* Task requirements
From the entries below, copy out every line with "left" in it.

* Dataset
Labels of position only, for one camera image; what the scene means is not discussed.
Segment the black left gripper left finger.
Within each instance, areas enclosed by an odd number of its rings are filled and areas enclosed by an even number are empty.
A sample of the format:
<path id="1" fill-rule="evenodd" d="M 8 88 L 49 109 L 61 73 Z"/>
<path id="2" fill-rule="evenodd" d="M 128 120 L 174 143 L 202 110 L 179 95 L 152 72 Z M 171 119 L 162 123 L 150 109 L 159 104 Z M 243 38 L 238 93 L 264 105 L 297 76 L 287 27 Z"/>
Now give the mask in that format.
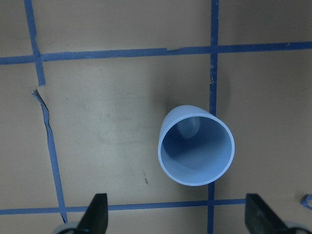
<path id="1" fill-rule="evenodd" d="M 108 228 L 107 194 L 95 194 L 88 209 L 78 223 L 78 234 L 105 234 Z"/>

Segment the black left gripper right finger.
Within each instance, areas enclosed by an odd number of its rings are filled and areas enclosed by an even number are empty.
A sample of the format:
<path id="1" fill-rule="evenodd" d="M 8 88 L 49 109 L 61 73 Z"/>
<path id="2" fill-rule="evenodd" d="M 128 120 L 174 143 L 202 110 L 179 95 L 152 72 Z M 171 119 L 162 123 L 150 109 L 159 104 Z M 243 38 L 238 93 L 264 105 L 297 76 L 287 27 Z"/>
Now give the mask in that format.
<path id="1" fill-rule="evenodd" d="M 246 194 L 245 225 L 250 234 L 292 233 L 258 194 Z"/>

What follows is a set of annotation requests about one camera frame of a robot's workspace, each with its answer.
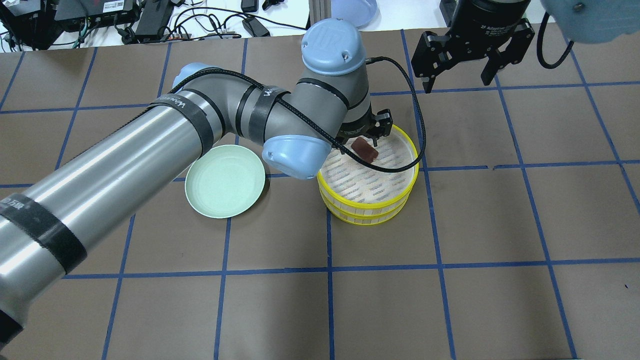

* Solution for this problem
Segment the black left gripper left finger.
Segment the black left gripper right finger.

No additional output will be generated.